Task description: Only the number is wanted: how many lines of these entries contain the word "robot"?

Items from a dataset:

━━━━━━

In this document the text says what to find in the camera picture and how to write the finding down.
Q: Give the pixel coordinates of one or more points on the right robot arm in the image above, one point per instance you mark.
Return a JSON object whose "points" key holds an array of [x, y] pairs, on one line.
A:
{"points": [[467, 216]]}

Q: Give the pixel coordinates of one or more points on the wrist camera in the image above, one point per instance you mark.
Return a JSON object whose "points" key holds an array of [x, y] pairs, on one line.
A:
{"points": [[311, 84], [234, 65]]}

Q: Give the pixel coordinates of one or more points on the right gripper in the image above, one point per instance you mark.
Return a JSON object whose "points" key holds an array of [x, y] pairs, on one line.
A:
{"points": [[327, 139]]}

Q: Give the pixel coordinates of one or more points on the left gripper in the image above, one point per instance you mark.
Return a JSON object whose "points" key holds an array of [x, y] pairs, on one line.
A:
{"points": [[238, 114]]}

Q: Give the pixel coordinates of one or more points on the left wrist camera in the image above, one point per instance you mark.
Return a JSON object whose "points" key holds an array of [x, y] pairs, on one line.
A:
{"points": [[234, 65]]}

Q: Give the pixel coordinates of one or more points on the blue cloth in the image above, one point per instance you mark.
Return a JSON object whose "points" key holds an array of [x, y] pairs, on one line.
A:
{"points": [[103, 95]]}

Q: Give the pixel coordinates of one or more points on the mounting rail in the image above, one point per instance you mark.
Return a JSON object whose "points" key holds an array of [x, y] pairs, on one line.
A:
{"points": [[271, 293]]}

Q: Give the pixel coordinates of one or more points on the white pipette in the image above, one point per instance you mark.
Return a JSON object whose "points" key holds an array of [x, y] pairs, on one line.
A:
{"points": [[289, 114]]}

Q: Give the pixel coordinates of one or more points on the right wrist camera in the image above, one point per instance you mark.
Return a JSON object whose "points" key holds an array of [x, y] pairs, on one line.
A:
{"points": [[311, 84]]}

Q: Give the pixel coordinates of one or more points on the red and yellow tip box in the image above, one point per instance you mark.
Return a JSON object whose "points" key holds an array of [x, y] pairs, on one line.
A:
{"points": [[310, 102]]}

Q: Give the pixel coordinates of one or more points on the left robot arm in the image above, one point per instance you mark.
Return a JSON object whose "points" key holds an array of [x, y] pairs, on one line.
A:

━━━━━━

Completed exercise: 2